Once I had decided to transition I had to decide was what I was going to call myself. It took me a long time to decide on a new name. I tried on many many names, searched through baby name websites and even thought up some names that weren't really even proper names. I had considered keeping the name I used for my alter ego but it wasn't really me. I had created so much background for him that he had become a real guy in his own right and I couldn't figure out how I could merge who he was in my mind with who I wanted to be.

I wanted to find a strong comfortable name that wasn't going to be hard to spell or easily mocked. I wanted to feel comfortable in my new name and when I looked in the mirror I wanted my name to feel familiar. I did a lot of research and finally chose Jack. It's a strong and quiet name but is common. But most importantly when I look in the mirror I feel like a Jack, it fits comfortably like a favourite pair of old blue jeans.

I changed my name at school right before Christmas and so before I went back for my final semester in January I sent an e-mail to all my instructors who already new me and explained the situation. I had one professor that didn't know me and that was the class that made me the most nervous. Almost everyone in the class knew me so this was quite a public coming out for me. A few heads whipped around and stared when she called out Jack and when it came time to discuss my work I intentionally avoided talking about being transgendered and what my relationship was with the coyote. I was really nervous, my hands were sweating and my mouth went dry and I didn't like that at all. I felt my heart pounding and I was worried about being called out and heckled but it didn't happen.

My first time in public as Jack was terrifying and awkward and I felt shy which is not usually how I feel. I felt my identity was under scrutiny and I was suddenly even more self conscious and unsure of myself. I worried about being accepted by acquaintances and I became hyper aware of my body, my voice, mannerisms,  my breasts giving me away, and I wished I had my packer but then worried that it would become a focus of what I am not and what I don't really have.

I was really nervous and edgy when I first began living as Jack but every day I grow more confident in my changing skin. While there are still awkward moments, I know that as testosterone begins to transform me I will feel less like people are second-guessing themselves when they meet me. One day soon there will not appear to be any discrepancy between the man standing in front of you and his name: he'll just be that guy Jack.

1 comment:

(s)heslamsonthebrakes said...

I changed my name right before September, and my 3 or 4th year of university (geeez...i already can't remember). I emailed one professor because my campus login was under Sarah Grove, and that was what he had my class forum registered under. He replied that it wouldn't pose a problem because I was Cole, and he would record my work as such, lol. I then talked to all of my Women's Studies profs and, given the nature of that small department, everybody already knew and was happy for me. In my class with my mostest-favoritest philosophy prof, I waited until after class and told him that the Sarah on the register was me, but I go by Cole now. He just looked at me, blinked, and said "okay!"

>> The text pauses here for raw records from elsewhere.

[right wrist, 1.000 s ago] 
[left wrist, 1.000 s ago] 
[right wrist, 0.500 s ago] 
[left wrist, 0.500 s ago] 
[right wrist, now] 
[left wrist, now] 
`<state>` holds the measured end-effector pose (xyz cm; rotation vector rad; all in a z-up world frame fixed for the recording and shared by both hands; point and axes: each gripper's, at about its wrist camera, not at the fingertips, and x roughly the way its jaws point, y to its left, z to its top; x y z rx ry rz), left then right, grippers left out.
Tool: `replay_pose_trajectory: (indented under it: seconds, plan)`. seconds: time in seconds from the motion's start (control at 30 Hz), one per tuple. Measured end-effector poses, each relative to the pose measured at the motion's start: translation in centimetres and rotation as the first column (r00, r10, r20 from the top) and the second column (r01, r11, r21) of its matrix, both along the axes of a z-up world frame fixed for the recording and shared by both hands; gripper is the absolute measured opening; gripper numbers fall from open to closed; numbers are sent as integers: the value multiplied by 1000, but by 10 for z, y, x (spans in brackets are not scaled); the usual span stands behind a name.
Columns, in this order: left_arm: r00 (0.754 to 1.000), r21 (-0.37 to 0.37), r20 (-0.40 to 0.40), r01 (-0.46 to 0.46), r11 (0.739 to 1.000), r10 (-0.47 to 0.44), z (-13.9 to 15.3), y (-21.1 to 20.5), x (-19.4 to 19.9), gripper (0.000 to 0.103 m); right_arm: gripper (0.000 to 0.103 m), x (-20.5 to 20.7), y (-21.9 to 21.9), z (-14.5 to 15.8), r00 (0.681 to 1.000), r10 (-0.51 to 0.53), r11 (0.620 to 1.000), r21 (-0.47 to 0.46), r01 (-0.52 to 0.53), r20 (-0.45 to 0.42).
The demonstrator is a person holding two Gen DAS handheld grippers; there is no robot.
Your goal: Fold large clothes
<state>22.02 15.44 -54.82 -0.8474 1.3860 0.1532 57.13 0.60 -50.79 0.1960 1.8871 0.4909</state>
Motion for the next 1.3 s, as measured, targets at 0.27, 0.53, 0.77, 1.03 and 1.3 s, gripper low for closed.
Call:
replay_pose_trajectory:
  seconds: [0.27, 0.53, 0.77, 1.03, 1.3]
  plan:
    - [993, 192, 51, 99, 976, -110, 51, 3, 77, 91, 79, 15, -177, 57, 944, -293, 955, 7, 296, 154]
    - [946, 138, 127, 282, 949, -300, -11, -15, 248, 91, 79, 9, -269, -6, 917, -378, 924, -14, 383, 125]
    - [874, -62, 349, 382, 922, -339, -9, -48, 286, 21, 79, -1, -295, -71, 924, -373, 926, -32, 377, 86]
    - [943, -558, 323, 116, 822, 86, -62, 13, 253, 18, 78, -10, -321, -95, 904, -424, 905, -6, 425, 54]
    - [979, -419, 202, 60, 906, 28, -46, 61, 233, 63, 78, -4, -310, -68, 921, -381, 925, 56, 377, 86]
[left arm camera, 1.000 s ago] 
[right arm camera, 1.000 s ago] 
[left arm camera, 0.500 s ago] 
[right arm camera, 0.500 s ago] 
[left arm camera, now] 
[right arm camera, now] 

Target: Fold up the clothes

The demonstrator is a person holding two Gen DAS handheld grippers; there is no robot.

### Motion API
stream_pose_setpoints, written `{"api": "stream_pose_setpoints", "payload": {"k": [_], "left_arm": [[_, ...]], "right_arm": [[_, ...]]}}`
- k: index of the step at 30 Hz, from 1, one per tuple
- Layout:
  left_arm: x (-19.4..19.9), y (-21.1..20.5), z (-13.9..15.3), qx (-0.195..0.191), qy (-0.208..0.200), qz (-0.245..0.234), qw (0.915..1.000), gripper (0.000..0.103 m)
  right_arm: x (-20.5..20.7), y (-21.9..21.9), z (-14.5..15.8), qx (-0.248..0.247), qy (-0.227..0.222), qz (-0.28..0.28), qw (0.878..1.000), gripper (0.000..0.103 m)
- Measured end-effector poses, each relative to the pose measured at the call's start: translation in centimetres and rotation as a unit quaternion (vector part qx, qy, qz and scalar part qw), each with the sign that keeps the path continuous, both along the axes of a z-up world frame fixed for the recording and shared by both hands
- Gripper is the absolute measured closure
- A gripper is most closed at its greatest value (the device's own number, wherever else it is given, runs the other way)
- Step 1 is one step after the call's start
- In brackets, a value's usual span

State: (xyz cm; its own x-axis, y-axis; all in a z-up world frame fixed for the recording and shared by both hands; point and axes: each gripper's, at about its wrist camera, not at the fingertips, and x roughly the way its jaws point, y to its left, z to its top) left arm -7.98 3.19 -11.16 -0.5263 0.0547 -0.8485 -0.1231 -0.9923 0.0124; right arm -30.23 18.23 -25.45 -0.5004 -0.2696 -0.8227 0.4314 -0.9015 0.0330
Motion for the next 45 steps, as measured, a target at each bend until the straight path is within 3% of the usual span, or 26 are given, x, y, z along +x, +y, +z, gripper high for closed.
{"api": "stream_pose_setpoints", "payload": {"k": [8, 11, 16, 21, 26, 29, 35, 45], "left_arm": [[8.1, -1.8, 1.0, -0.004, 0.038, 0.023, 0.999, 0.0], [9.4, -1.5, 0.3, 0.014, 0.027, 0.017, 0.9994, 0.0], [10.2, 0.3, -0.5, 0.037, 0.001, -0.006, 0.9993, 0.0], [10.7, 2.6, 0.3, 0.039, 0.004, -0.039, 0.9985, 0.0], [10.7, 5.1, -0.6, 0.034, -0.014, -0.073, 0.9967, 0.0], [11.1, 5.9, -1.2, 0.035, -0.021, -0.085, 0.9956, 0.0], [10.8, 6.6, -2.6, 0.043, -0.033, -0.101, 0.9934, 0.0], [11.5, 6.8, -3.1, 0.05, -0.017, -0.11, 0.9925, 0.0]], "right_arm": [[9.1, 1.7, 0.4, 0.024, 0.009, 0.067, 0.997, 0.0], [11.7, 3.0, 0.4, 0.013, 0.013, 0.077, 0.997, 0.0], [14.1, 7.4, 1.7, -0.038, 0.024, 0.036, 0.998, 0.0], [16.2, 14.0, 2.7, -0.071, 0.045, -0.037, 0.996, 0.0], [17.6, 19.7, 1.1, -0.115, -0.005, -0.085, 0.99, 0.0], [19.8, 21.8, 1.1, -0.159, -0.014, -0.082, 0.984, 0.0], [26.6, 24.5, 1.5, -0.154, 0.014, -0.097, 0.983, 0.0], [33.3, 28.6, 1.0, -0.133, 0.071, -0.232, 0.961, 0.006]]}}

But, by far, the most unnerving experience was in Spanish class. It was my first class in Spanish, so I didn't know anyone! The prof took attendance (as she would continue to do every day of class :S)and when she called Sarah Grove, I just sat there and looked around nervously. I fretted for the rest of the class about how to tell this stranger, oi. She didn't understand at first, I suppose she couldn't figure out why this teenage boy would be going on about someone who didn't even show up to class, lol. But in the end, she was like "oooooooh," and everything was fine after that! (aside from my own pronoun/conjugating troubles, LOL).

What amazes me about your stories is your openness with everyone! and you are SO right, by talking to them, you are giving them the chance to show how much they care about you. That takes courage! from everyone!

There is much more to say here about "coming out," but we should save some for July ;)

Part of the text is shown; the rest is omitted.